* Task brief *
Exactly the lines from the start of the data below through the line containing "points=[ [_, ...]" must be returned, and no others.

* Task inputs *
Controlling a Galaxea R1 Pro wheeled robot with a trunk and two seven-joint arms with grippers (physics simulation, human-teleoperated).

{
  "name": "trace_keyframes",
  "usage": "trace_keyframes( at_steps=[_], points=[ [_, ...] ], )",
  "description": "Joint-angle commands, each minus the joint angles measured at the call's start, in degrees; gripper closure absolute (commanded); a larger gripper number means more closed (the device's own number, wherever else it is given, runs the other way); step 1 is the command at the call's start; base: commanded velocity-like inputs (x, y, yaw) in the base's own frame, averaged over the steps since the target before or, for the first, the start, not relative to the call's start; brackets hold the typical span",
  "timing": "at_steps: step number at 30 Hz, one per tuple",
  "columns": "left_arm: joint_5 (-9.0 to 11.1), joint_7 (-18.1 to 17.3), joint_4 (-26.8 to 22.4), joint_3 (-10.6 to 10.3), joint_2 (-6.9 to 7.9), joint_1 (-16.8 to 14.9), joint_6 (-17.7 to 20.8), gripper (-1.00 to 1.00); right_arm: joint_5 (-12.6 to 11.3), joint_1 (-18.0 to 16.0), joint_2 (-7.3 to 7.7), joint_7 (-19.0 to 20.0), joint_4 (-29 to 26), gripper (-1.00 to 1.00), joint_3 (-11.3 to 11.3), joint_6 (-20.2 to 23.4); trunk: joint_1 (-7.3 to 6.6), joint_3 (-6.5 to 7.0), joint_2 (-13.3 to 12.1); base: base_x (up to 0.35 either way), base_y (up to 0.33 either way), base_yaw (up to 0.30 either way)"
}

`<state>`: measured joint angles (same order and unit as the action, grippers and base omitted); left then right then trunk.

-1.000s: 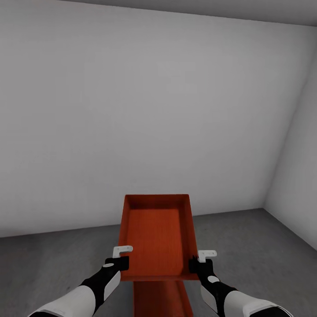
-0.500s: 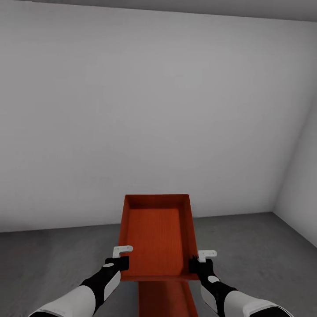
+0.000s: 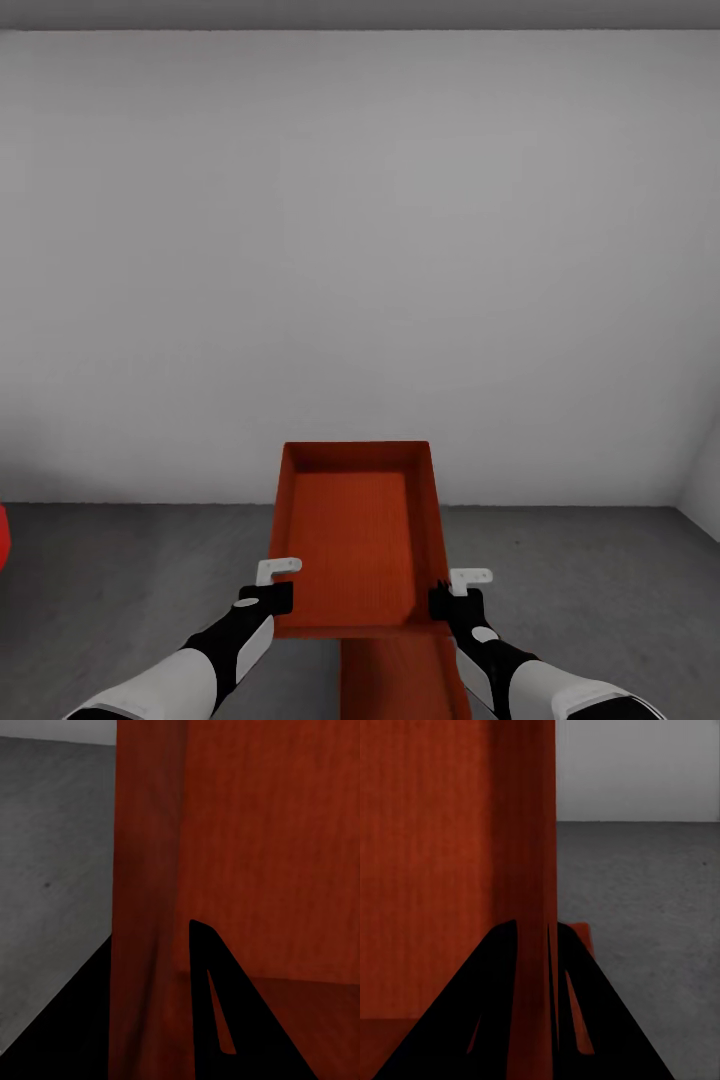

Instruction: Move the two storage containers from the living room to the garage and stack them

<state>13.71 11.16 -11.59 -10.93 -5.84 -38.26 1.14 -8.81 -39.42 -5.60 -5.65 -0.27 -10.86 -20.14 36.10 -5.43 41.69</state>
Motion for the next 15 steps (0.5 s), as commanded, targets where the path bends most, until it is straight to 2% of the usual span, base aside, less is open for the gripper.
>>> trace_keyframes(
  at_steps=[1,15],
  points=[
    [-0.6,0.7,-0.2,0.8,0.93,-0.1,-1.0,1.0,-1.6,0.0,0.76,-0.1,0.2,1.0,3.2,-0.3,0.02,-0.09,0.1,0.0,0.0,0.118],
    [-0.6,0.7,-0.2,1.0,0.92,-0.1,-1.0,1.0,-1.6,0.0,0.76,-0.1,0.2,1.0,3.2,-0.3,0.02,-0.07,0.1,-0.013,-0.017,0.012]
  ],
)
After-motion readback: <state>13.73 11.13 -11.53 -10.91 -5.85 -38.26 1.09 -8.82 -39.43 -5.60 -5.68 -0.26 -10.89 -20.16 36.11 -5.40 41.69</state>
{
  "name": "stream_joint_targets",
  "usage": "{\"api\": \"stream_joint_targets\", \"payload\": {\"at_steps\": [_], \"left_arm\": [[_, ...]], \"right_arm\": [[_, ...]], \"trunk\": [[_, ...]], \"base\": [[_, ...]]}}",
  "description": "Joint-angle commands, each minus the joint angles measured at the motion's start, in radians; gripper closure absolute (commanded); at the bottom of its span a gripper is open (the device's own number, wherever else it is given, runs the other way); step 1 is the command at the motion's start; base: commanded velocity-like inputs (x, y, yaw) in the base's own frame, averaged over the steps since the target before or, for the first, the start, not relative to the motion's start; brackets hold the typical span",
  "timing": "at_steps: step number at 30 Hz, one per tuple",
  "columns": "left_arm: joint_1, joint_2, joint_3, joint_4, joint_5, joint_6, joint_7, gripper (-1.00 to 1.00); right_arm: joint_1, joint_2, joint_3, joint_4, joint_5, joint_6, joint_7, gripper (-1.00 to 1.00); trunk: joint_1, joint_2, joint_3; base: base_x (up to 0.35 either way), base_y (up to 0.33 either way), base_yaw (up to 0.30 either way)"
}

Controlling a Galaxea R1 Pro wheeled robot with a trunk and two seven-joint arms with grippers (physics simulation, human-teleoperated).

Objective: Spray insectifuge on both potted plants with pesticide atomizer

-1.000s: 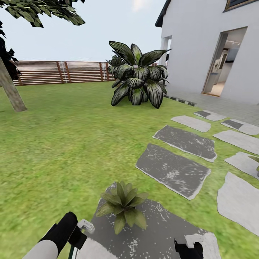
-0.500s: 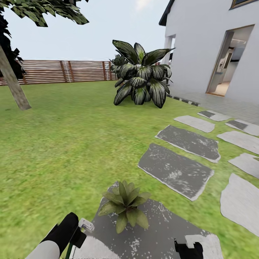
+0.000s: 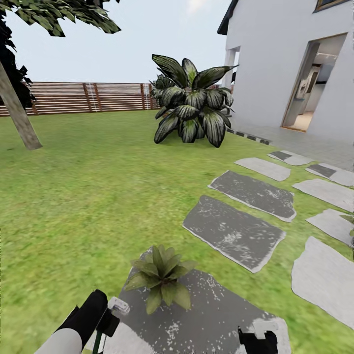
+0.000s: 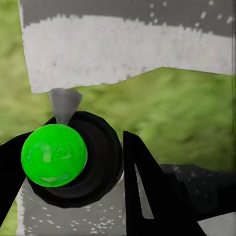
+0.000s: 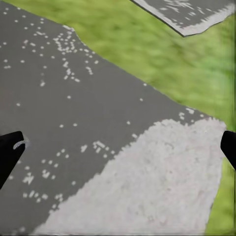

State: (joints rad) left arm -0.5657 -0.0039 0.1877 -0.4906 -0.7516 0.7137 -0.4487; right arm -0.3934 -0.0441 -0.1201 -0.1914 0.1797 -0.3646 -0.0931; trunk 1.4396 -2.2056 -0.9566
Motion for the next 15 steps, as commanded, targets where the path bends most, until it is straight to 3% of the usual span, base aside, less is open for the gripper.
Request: {"api": "stream_joint_targets", "payload": {"at_steps": [1, 10, 15], "left_arm": [[0.0, -0.001, 0.006, -0.002, -0.007, 0.001, -0.009, 1.0], [0.0, -0.003, 0.003, -0.002, -0.002, -0.002, -0.007, 1.0], [0.0, -0.023, -0.002, -0.002, -0.002, -0.003, 0.01, 1.0]], "right_arm": [[-0.001, 0.0, -0.007, 0.001, 0.011, -0.003, -0.002, -1.0], [-0.001, 0.001, -0.007, 0.001, 0.011, -0.003, -0.002, -1.0], [-0.001, 0.001, -0.007, 0.001, 0.011, -0.003, -0.002, -1.0]], "trunk": [[-0.001, 0.0, -0.001], [-0.001, 0.0, -0.001], [-0.001, 0.0, -0.001]], "base": [[-0.248, -0.131, 0.004], [-0.05, -0.029, 0.149], [0.177, -0.117, 0.02]]}}
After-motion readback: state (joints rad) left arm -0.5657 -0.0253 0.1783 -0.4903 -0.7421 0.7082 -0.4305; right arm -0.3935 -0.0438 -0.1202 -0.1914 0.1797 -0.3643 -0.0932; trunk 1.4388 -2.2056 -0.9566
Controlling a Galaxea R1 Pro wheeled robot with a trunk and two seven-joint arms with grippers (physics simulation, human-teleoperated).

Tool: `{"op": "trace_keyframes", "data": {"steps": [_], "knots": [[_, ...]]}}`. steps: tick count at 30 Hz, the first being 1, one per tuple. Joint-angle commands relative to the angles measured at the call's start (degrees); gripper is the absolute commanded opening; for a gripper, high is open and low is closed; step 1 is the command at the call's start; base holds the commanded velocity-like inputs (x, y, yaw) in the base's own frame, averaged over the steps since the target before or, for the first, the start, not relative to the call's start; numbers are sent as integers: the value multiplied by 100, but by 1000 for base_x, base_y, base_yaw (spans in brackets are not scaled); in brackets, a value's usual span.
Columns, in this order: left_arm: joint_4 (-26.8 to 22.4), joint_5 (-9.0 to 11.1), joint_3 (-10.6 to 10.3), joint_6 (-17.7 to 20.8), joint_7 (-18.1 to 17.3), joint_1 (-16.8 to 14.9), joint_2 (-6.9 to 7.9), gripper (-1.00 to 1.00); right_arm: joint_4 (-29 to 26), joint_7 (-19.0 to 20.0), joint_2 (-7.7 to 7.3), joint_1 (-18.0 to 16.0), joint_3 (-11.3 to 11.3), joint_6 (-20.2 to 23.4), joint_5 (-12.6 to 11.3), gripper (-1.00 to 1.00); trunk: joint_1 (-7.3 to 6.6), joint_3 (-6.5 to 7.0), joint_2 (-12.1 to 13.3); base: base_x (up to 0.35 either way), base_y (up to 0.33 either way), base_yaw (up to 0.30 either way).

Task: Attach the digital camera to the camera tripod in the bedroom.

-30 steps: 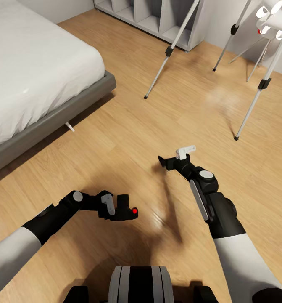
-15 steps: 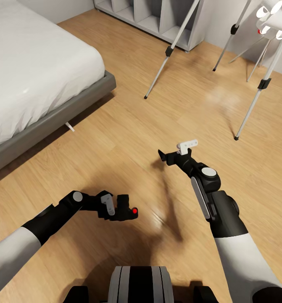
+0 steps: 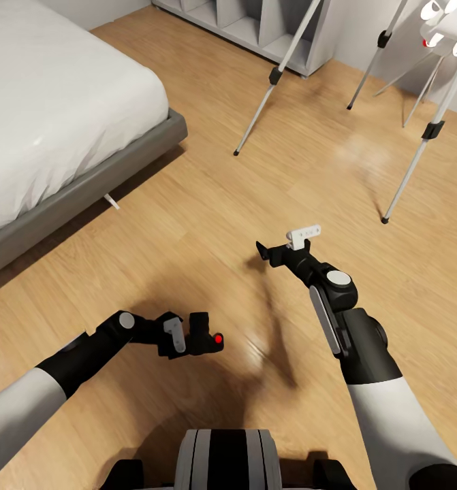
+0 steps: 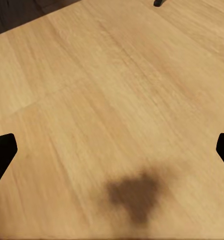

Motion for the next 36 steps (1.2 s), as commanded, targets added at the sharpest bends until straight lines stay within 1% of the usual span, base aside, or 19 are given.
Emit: {"op": "trace_keyframes", "data": {"steps": [1,10,13,15,19,24,32,36], "knots": [[-8,-11,-22,40,-27,-4,1,100,-7,18,1,-2,-5,33,-1,100,-1,-4,-2,0,0,0],[-9,-11,-60,40,-51,-4,-4,100,-7,18,0,-2,-1,41,-2,100,-1,-4,-2,0,0,0],[-10,-11,-96,43,-57,-4,-17,100,-7,18,5,-2,-2,43,-2,100,7,-71,-6,0,0,0],[-10,-11,-155,44,-60,-4,-20,100,-7,18,4,-2,1,44,-2,100,12,-115,-8,0,0,0],[-10,-11,-287,45,-62,-4,-11,100,-4,18,4,-2,2,50,-2,100,12,-115,-8,0,0,0],[-7,-11,-340,50,-63,-4,2,100,-3,18,1,-2,3,51,-2,100,12,-115,-8,0,0,0],[-10,-11,-357,344,-63,-4,4,100,-2,18,4,-2,3,51,-2,100,12,-115,-8,0,0,0],[-10,-11,-372,419,-63,-4,9,100,0,18,5,-2,3,51,-2,100,12,-115,-8,0,0,0]]}}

* Reply to the exercise *
Controlling a Galaxea R1 Pro wheeled robot with a trunk and two seven-joint arms with grippers (physics simulation, human-teleoperated).

{
  "name": "trace_keyframes",
  "usage": "trace_keyframes( at_steps=[_], points=[ [_, ...] ], )",

Work on the exercise is now finished.